--- Work item ---
Where does the word "tablecloth" show up in the data? Please find each such line and copy it.

--- Records for processing ---
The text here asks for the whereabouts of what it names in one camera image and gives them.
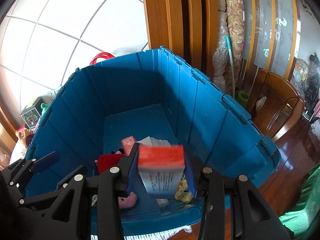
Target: pink plush toy
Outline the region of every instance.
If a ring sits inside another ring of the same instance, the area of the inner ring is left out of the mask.
[[[119,160],[124,157],[124,154],[122,153],[123,149],[119,149],[114,155],[100,155],[98,160],[95,160],[95,164],[98,168],[98,173],[101,174],[107,169],[110,169],[111,167],[114,167],[118,164]],[[132,208],[138,200],[137,195],[134,192],[130,192],[130,195],[128,197],[118,197],[119,201],[119,207],[120,208]]]

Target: white tiled floor
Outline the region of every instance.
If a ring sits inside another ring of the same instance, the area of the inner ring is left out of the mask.
[[[101,51],[148,49],[142,0],[16,0],[0,25],[0,96],[19,125],[33,98]]]

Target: wooden floor
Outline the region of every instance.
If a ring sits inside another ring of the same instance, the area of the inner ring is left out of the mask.
[[[281,163],[278,170],[259,187],[259,191],[276,214],[281,216],[295,205],[306,175],[320,162],[320,142],[311,132],[309,122],[301,119],[294,130],[276,144],[281,152]],[[225,223],[225,240],[230,240],[230,209],[226,210]],[[197,223],[192,226],[192,233],[182,230],[170,240],[196,240],[199,227],[200,223]]]

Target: red box top
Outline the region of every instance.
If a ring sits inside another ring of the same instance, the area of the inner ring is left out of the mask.
[[[140,145],[138,166],[140,167],[184,167],[182,145],[143,146]]]

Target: patterned rug roll
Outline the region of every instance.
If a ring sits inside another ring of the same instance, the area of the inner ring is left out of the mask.
[[[240,73],[242,52],[244,48],[243,0],[226,0],[226,6],[236,85]],[[232,95],[230,62],[227,63],[225,77],[227,94]]]

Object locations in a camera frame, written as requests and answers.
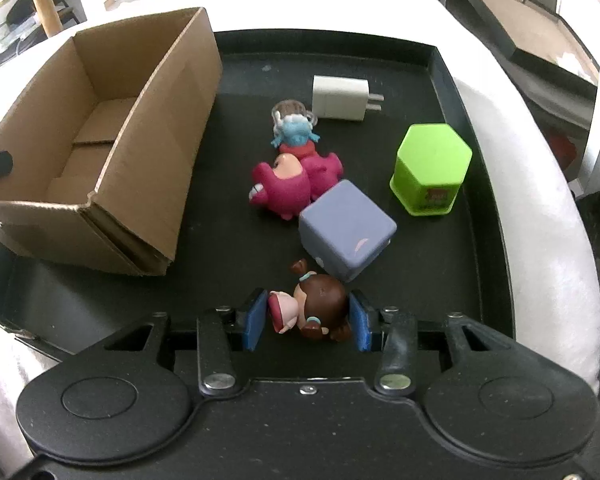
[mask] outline white power adapter
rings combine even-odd
[[[314,75],[311,111],[317,117],[361,121],[367,110],[382,109],[379,104],[370,103],[370,100],[384,101],[384,96],[370,94],[366,79]]]

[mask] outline round black pad
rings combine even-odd
[[[472,352],[431,385],[424,408],[453,444],[488,460],[530,465],[573,454],[593,430],[595,395],[583,380],[544,361]]]
[[[81,354],[29,383],[16,416],[33,450],[67,463],[115,463],[173,435],[191,412],[187,387],[142,353]]]
[[[134,386],[113,377],[83,379],[62,394],[65,409],[81,418],[113,418],[126,412],[138,393]]]

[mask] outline clear plastic cup
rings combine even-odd
[[[295,99],[285,99],[284,101],[280,101],[271,109],[271,118],[273,119],[273,125],[276,125],[276,112],[280,112],[280,119],[284,119],[285,116],[291,114],[300,114],[304,115],[312,126],[315,126],[318,123],[318,117],[315,114],[307,110],[306,107]]]

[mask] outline cardboard box
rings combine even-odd
[[[81,30],[0,123],[0,241],[21,256],[164,274],[222,65],[205,9]]]

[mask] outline black tray
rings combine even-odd
[[[0,244],[0,323],[58,360],[156,310],[172,327],[195,326],[204,308],[237,306],[257,286],[292,291],[289,265],[307,254],[297,221],[249,206],[251,168],[272,161],[272,106],[311,103],[315,74],[365,78],[384,94],[382,112],[361,123],[320,120],[318,151],[338,154],[345,176],[398,224],[392,243],[349,288],[374,304],[400,305],[419,319],[462,311],[514,336],[506,252],[489,177],[458,90],[432,46],[318,30],[216,34],[224,73],[206,126],[180,229],[164,277],[105,274],[15,256]],[[411,217],[389,189],[410,124],[449,123],[474,150],[449,215]],[[155,125],[159,134],[160,124]],[[352,345],[320,350],[267,326],[259,376],[362,376],[377,357]],[[298,352],[304,352],[299,358]]]

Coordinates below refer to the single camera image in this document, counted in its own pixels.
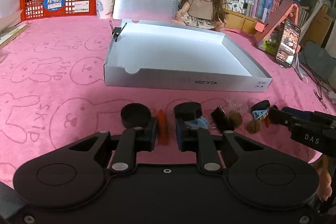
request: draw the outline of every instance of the black disc
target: black disc
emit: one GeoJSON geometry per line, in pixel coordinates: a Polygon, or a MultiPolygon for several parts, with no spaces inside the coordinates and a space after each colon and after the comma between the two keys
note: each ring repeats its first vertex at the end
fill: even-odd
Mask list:
{"type": "Polygon", "coordinates": [[[202,116],[200,103],[187,102],[174,107],[175,119],[181,118],[183,121],[193,121],[202,116]]]}
{"type": "Polygon", "coordinates": [[[41,208],[66,208],[96,195],[105,183],[103,169],[84,155],[46,154],[28,161],[14,174],[13,185],[27,203],[41,208]]]}
{"type": "Polygon", "coordinates": [[[315,169],[306,162],[264,150],[240,157],[230,168],[228,181],[244,200],[270,209],[306,204],[314,198],[319,185],[315,169]]]}
{"type": "Polygon", "coordinates": [[[125,128],[147,127],[152,114],[148,107],[139,103],[131,103],[120,112],[121,122],[125,128]]]}

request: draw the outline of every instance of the doll's arm
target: doll's arm
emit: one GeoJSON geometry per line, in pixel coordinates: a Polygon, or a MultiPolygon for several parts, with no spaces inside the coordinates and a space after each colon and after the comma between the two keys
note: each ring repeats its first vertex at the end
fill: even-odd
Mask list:
{"type": "Polygon", "coordinates": [[[183,5],[182,9],[177,12],[176,17],[184,16],[184,14],[189,10],[189,8],[190,8],[190,3],[188,1],[186,1],[183,5]]]}

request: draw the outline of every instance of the white box
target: white box
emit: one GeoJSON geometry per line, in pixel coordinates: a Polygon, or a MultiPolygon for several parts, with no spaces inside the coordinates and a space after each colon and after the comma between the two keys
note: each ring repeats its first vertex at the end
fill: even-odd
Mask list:
{"type": "Polygon", "coordinates": [[[271,76],[227,35],[159,22],[127,23],[112,39],[105,84],[180,90],[263,92],[271,76]]]}

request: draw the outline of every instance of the pink tablecloth
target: pink tablecloth
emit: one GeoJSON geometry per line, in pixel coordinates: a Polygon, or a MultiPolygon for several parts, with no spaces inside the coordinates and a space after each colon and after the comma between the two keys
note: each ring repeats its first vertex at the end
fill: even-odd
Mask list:
{"type": "Polygon", "coordinates": [[[178,151],[174,133],[173,107],[185,101],[201,102],[209,120],[218,105],[225,110],[234,108],[244,121],[237,132],[308,162],[320,156],[292,141],[285,127],[263,126],[255,135],[245,130],[252,119],[248,107],[265,99],[279,108],[325,112],[313,93],[312,81],[304,84],[293,69],[282,69],[246,37],[230,34],[273,77],[265,93],[105,86],[103,62],[111,33],[108,21],[63,17],[34,20],[29,25],[0,51],[0,180],[7,185],[12,186],[15,170],[28,160],[101,129],[122,133],[120,110],[130,102],[147,105],[154,115],[163,109],[169,121],[169,146],[157,144],[153,153],[139,153],[138,162],[195,162],[193,153],[178,151]]]}

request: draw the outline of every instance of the white pipe
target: white pipe
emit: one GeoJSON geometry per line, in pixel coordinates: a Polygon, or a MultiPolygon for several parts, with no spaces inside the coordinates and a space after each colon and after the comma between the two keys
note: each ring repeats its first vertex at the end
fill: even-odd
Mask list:
{"type": "Polygon", "coordinates": [[[302,38],[304,37],[305,33],[307,32],[312,20],[314,19],[314,17],[316,16],[316,14],[318,13],[318,11],[321,9],[321,7],[326,4],[325,0],[317,0],[317,3],[315,4],[315,7],[310,15],[310,17],[307,19],[306,23],[302,26],[301,28],[301,34],[300,34],[300,38],[299,38],[299,43],[301,42],[302,38]]]}

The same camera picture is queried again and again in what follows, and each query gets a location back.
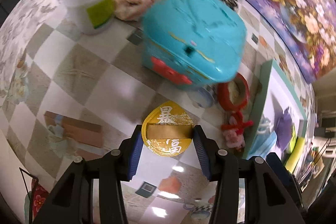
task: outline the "green label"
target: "green label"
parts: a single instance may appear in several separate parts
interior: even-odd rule
[[[106,23],[114,12],[113,0],[102,0],[86,9],[89,19],[95,29]]]

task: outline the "teal tin box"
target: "teal tin box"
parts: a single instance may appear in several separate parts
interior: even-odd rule
[[[220,0],[160,0],[142,23],[143,65],[179,88],[196,89],[235,77],[246,27]]]

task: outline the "red flower cloth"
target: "red flower cloth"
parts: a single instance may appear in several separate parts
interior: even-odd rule
[[[36,183],[35,179],[31,180],[31,188],[33,189]],[[42,205],[44,204],[49,193],[41,186],[37,185],[33,196],[33,219],[36,217],[37,213],[40,211]]]

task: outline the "pink towel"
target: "pink towel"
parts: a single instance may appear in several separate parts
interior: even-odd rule
[[[155,0],[114,0],[115,16],[121,20],[138,20]]]

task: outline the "gold ribbon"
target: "gold ribbon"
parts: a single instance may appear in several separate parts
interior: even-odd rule
[[[191,139],[193,137],[192,125],[148,124],[147,139]]]

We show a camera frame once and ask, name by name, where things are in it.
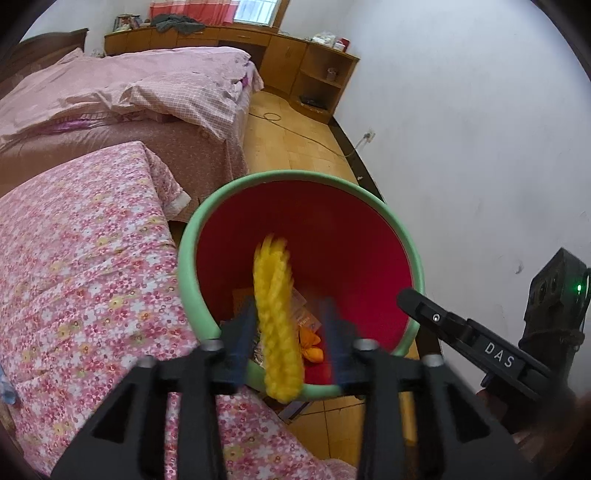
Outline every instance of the blue cloth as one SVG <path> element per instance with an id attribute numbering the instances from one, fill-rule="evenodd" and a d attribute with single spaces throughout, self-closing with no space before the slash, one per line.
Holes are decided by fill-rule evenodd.
<path id="1" fill-rule="evenodd" d="M 2 365 L 0 365 L 0 400 L 9 405 L 14 405 L 17 401 L 17 391 L 8 381 L 8 377 L 2 370 Z"/>

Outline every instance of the green bucket rim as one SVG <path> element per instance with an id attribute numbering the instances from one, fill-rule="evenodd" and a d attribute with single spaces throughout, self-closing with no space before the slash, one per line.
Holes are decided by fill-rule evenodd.
<path id="1" fill-rule="evenodd" d="M 203 226 L 215 209 L 237 192 L 261 183 L 281 180 L 315 181 L 324 185 L 333 186 L 354 195 L 371 206 L 388 222 L 398 235 L 411 268 L 413 287 L 420 293 L 424 293 L 423 266 L 417 249 L 406 229 L 379 198 L 349 181 L 323 173 L 305 170 L 273 170 L 255 173 L 234 180 L 212 193 L 195 211 L 183 233 L 178 250 L 178 286 L 187 319 L 199 341 L 219 338 L 220 336 L 220 328 L 205 305 L 195 273 L 196 246 Z M 404 356 L 408 353 L 417 335 L 418 327 L 418 323 L 409 317 L 404 335 L 398 346 L 392 351 L 392 355 Z M 246 384 L 257 391 L 265 392 L 264 374 L 264 369 L 250 360 L 246 372 Z M 342 391 L 337 385 L 304 384 L 300 394 L 300 400 L 322 400 L 341 395 Z"/>

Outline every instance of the white wall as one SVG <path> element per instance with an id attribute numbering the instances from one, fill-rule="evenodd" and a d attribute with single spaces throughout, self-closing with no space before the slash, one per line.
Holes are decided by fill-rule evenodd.
<path id="1" fill-rule="evenodd" d="M 347 16 L 355 0 L 291 0 L 281 30 L 307 38 L 322 31 L 339 37 L 340 23 Z"/>
<path id="2" fill-rule="evenodd" d="M 57 0 L 37 18 L 25 38 L 48 32 L 69 32 L 88 28 L 85 53 L 103 50 L 105 34 L 113 31 L 115 17 L 124 13 L 148 15 L 150 0 Z"/>
<path id="3" fill-rule="evenodd" d="M 512 342 L 562 246 L 591 265 L 591 83 L 530 0 L 358 0 L 336 112 L 422 256 L 427 294 Z M 591 329 L 587 324 L 587 336 Z M 446 349 L 476 388 L 482 373 Z M 591 390 L 591 338 L 571 384 Z"/>

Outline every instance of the wooden desk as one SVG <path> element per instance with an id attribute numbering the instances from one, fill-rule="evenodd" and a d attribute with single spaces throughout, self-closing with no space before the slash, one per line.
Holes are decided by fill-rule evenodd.
<path id="1" fill-rule="evenodd" d="M 248 27 L 207 27 L 189 35 L 170 29 L 159 33 L 155 27 L 105 35 L 107 55 L 178 47 L 240 48 L 251 55 L 259 69 L 265 90 L 289 100 L 293 109 L 327 124 L 335 112 L 359 59 L 311 41 Z M 337 70 L 335 80 L 327 80 L 329 68 Z M 301 103 L 313 98 L 325 109 Z"/>

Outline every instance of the window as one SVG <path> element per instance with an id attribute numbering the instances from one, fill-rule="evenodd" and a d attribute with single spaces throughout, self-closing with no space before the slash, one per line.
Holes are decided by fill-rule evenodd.
<path id="1" fill-rule="evenodd" d="M 234 21 L 271 25 L 281 0 L 240 0 Z"/>

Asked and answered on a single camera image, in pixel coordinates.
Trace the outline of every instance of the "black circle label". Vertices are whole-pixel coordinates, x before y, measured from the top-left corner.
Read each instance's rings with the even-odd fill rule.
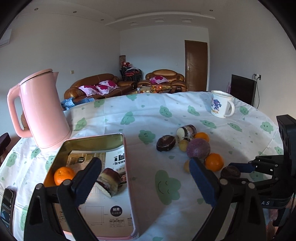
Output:
[[[113,206],[111,209],[110,209],[110,213],[112,216],[114,217],[118,217],[122,214],[122,208],[119,207],[119,206]]]
[[[82,163],[82,162],[84,162],[84,160],[85,160],[85,158],[83,156],[81,156],[78,158],[78,163]]]

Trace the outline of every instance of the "tangerine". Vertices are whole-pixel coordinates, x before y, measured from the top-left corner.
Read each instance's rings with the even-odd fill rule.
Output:
[[[207,133],[204,133],[204,132],[196,133],[194,135],[194,138],[202,138],[202,139],[206,140],[207,142],[209,142],[209,140],[210,140],[208,134]]]
[[[70,179],[72,180],[75,177],[75,172],[70,167],[60,167],[54,173],[54,182],[59,186],[63,181]]]
[[[205,159],[205,167],[213,172],[220,171],[224,166],[223,157],[217,153],[211,153]]]

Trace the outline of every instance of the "smartphone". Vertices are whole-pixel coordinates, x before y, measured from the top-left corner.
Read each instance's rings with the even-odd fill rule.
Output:
[[[12,234],[12,216],[16,191],[5,188],[1,204],[1,220]]]

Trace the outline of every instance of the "purple ball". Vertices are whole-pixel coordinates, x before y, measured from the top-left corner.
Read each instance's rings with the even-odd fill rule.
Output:
[[[189,158],[198,157],[204,160],[210,154],[211,147],[206,140],[195,138],[188,143],[186,152]]]

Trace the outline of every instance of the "television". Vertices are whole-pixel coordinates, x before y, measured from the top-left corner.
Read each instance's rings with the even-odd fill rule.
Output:
[[[257,82],[254,80],[231,75],[230,94],[251,106],[254,106],[256,87]]]

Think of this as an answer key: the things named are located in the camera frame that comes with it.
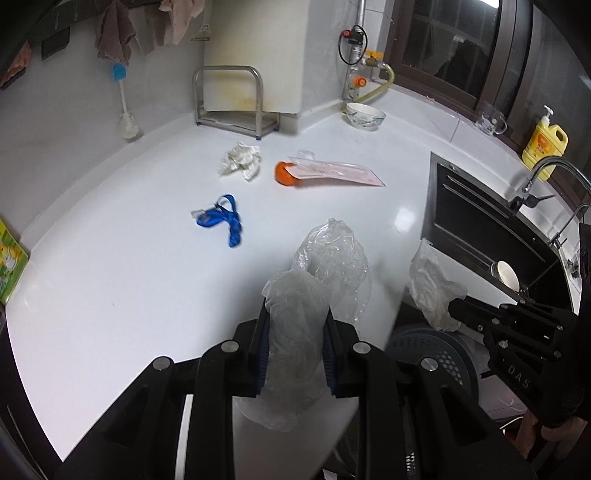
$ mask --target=towel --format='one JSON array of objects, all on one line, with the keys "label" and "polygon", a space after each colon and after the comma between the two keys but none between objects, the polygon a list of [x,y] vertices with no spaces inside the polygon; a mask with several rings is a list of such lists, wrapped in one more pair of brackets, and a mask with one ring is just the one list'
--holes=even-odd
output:
[{"label": "towel", "polygon": [[217,172],[222,176],[230,175],[236,170],[242,170],[244,179],[251,181],[261,168],[261,160],[261,149],[259,147],[250,147],[238,142],[237,146],[226,152],[226,157],[222,159]]},{"label": "towel", "polygon": [[189,22],[203,11],[204,6],[205,0],[162,0],[160,2],[160,10],[170,15],[175,45],[183,39]]},{"label": "towel", "polygon": [[8,68],[8,71],[0,79],[0,86],[4,85],[18,72],[26,69],[29,66],[29,64],[31,63],[31,53],[31,46],[29,45],[29,42],[26,41],[21,47],[21,49],[18,51],[17,56],[14,57],[14,60]]},{"label": "towel", "polygon": [[131,57],[129,41],[133,37],[135,30],[129,20],[129,10],[119,0],[113,0],[96,24],[97,56],[128,65]]}]

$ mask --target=hand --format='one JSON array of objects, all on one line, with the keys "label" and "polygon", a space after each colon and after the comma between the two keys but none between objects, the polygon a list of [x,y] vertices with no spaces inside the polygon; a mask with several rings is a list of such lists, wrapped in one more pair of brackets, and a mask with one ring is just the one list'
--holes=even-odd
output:
[{"label": "hand", "polygon": [[[525,412],[521,426],[519,427],[519,433],[515,439],[515,447],[524,458],[527,458],[531,449],[534,447],[536,437],[535,425],[537,423],[538,419],[532,412],[529,410]],[[573,449],[574,444],[577,443],[586,426],[586,420],[580,419],[579,417],[570,417],[557,429],[542,427],[540,433],[542,438],[548,442],[559,442],[554,456],[558,460],[562,460]]]}]

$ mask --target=yellow dish soap bottle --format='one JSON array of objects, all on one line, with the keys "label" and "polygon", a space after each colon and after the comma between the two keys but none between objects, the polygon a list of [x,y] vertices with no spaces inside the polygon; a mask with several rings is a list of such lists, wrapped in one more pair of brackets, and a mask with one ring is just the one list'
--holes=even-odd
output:
[{"label": "yellow dish soap bottle", "polygon": [[[521,155],[523,163],[530,170],[544,157],[564,155],[566,145],[569,143],[564,130],[558,125],[550,126],[550,115],[554,115],[552,109],[546,105],[544,108],[547,112],[536,125],[534,134]],[[554,166],[546,167],[540,172],[539,178],[548,180],[553,171]]]}]

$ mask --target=crumpled paper towel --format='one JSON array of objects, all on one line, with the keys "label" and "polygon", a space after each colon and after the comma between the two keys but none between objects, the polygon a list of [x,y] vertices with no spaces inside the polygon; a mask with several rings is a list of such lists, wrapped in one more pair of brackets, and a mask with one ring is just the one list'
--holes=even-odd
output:
[{"label": "crumpled paper towel", "polygon": [[414,303],[435,330],[455,332],[461,323],[453,319],[447,307],[453,299],[463,299],[468,294],[464,285],[449,280],[434,248],[426,238],[421,239],[408,271],[408,289]]},{"label": "crumpled paper towel", "polygon": [[230,173],[242,169],[244,179],[251,181],[261,168],[261,160],[259,147],[250,147],[238,142],[237,146],[226,152],[226,157],[222,159],[218,173],[220,176],[230,175]]}]

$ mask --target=faucet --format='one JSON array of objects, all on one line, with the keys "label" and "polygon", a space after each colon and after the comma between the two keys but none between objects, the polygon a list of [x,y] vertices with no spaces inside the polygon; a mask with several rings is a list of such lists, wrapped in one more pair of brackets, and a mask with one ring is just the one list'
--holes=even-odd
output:
[{"label": "faucet", "polygon": [[560,231],[556,235],[554,235],[552,237],[552,239],[548,242],[548,246],[554,246],[554,247],[556,247],[556,250],[559,250],[560,247],[562,247],[562,244],[560,243],[560,235],[562,235],[562,232],[564,232],[564,230],[568,227],[570,221],[577,215],[577,213],[579,213],[584,208],[587,208],[587,209],[591,208],[591,205],[588,203],[581,203],[581,205],[579,205],[577,207],[577,209],[574,211],[574,213],[570,216],[569,220],[566,222],[564,227],[562,227],[560,229]]},{"label": "faucet", "polygon": [[583,175],[583,173],[577,167],[575,167],[571,162],[569,162],[563,157],[559,157],[557,155],[550,155],[549,157],[542,158],[542,160],[535,164],[535,167],[533,168],[531,174],[524,181],[523,185],[521,185],[521,187],[517,190],[517,195],[511,201],[509,201],[509,209],[513,213],[519,212],[519,209],[522,205],[525,205],[528,208],[535,208],[538,205],[538,203],[540,203],[542,200],[546,200],[554,196],[548,195],[546,197],[538,198],[530,194],[531,187],[534,184],[539,173],[542,171],[543,168],[551,166],[563,167],[569,172],[571,172],[585,187],[588,194],[591,195],[591,181],[589,181],[589,179],[585,175]]}]

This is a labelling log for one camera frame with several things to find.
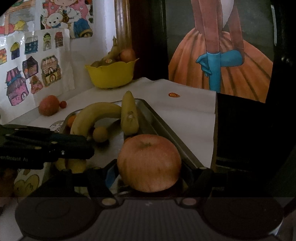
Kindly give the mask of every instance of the drawing of teddy bear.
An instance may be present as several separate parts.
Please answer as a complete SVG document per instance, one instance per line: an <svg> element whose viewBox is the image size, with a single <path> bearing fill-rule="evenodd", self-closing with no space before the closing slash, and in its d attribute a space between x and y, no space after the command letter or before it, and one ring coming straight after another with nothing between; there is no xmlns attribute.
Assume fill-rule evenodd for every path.
<svg viewBox="0 0 296 241"><path fill-rule="evenodd" d="M44 19L46 25L51 28L68 28L68 24L63 22L63 15L55 12L51 14L48 18Z"/></svg>

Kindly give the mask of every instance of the painting of woman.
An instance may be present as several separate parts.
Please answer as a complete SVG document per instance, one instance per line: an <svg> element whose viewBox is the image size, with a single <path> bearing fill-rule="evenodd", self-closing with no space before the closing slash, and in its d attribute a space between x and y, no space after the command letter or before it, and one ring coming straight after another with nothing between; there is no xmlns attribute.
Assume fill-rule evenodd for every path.
<svg viewBox="0 0 296 241"><path fill-rule="evenodd" d="M191 0L195 28L177 47L169 80L265 102L272 61L243 40L236 0ZM228 25L229 32L223 31Z"/></svg>

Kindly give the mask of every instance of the cartoon drawing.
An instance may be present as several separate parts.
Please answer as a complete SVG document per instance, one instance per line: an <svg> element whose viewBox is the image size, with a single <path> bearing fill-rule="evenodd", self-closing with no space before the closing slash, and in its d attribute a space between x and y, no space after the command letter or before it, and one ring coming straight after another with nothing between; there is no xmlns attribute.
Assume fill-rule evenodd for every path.
<svg viewBox="0 0 296 241"><path fill-rule="evenodd" d="M14 60L20 56L20 44L18 42L15 42L11 48L11 60Z"/></svg>
<svg viewBox="0 0 296 241"><path fill-rule="evenodd" d="M52 48L52 37L49 33L44 34L43 36L43 51L49 50Z"/></svg>
<svg viewBox="0 0 296 241"><path fill-rule="evenodd" d="M22 63L22 70L26 79L32 77L38 73L37 61L31 56Z"/></svg>
<svg viewBox="0 0 296 241"><path fill-rule="evenodd" d="M64 46L64 38L63 38L63 33L62 32L57 32L55 35L55 43L56 43L56 48L63 47Z"/></svg>
<svg viewBox="0 0 296 241"><path fill-rule="evenodd" d="M39 181L39 176L34 174L26 181L21 179L15 182L13 190L15 196L17 197L17 201L19 202L21 198L27 197L34 192L39 186Z"/></svg>
<svg viewBox="0 0 296 241"><path fill-rule="evenodd" d="M42 80L45 87L61 79L61 69L56 56L50 56L42 60Z"/></svg>
<svg viewBox="0 0 296 241"><path fill-rule="evenodd" d="M50 28L68 28L68 24L62 22L63 21L63 15L55 12L51 14L48 18L45 18L46 25Z"/></svg>
<svg viewBox="0 0 296 241"><path fill-rule="evenodd" d="M6 49L0 50L0 65L7 62L7 55L6 55Z"/></svg>
<svg viewBox="0 0 296 241"><path fill-rule="evenodd" d="M7 84L6 95L12 106L18 105L28 96L26 79L21 76L18 67L7 72L5 83Z"/></svg>
<svg viewBox="0 0 296 241"><path fill-rule="evenodd" d="M39 90L41 90L43 88L41 81L38 79L38 77L36 75L34 75L32 77L30 84L31 84L31 93L32 94L37 93Z"/></svg>
<svg viewBox="0 0 296 241"><path fill-rule="evenodd" d="M169 64L169 80L265 102L272 61L242 37L235 0L191 0L195 28ZM229 32L222 31L228 25Z"/></svg>
<svg viewBox="0 0 296 241"><path fill-rule="evenodd" d="M38 36L28 37L25 43L25 54L32 54L38 51Z"/></svg>
<svg viewBox="0 0 296 241"><path fill-rule="evenodd" d="M90 24L93 23L92 0L45 0L43 8L47 10L48 16L42 14L43 26L46 28L68 28L71 38L91 37L93 35L90 27ZM56 22L59 22L57 25L61 25L53 24L53 20L57 20Z"/></svg>
<svg viewBox="0 0 296 241"><path fill-rule="evenodd" d="M36 0L18 0L13 4L4 14L4 25L0 26L0 35L12 34L15 31L32 31L29 26L34 25L35 16L30 11L35 6ZM22 16L24 19L15 18L15 16Z"/></svg>

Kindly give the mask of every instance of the stainless steel tray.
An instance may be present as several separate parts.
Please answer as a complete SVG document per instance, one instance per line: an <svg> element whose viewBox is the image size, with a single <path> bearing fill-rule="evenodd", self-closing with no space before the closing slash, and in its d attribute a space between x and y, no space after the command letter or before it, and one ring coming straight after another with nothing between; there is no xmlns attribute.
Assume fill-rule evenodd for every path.
<svg viewBox="0 0 296 241"><path fill-rule="evenodd" d="M114 102L121 106L121 101ZM139 132L138 134L155 134L163 136L170 140L178 149L182 161L184 161L191 168L203 167L196 156L188 149L188 147L180 140L180 138L173 132L173 130L164 122L164 120L149 106L149 104L142 99L136 99L136 105L139 116ZM67 126L68 119L76 115L81 110L77 110L65 119L64 124L60 129L60 133L69 134L70 128ZM95 155L88 160L88 168L92 167L105 167L112 160L116 159L124 140L127 138L121 130L120 120L105 118L96 122L96 126L105 126L110 134L109 141L103 144L96 144L93 142L95 148ZM175 187L167 191L165 195L175 195L176 192L183 191L186 189L184 181L176 183ZM132 190L125 186L121 181L120 176L116 179L115 183L111 187L111 192L116 196L129 195Z"/></svg>

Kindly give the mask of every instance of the white table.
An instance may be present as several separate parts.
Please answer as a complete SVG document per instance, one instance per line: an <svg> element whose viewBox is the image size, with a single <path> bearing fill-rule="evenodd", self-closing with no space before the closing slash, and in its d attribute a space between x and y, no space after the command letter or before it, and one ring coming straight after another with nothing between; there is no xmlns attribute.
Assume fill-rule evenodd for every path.
<svg viewBox="0 0 296 241"><path fill-rule="evenodd" d="M144 99L172 128L192 153L206 167L211 166L215 125L216 93L191 88L168 80L151 81L141 78L121 88L92 88L67 101L67 108L51 117L39 116L30 126L50 127L64 120L71 112L95 102L114 102L130 90L135 98ZM180 95L169 97L169 93ZM13 201L0 217L0 240L17 241L22 237L14 219L17 202Z"/></svg>

--- Worked solution ---
request: draw the outline of every instance of the pink tablecloth
target: pink tablecloth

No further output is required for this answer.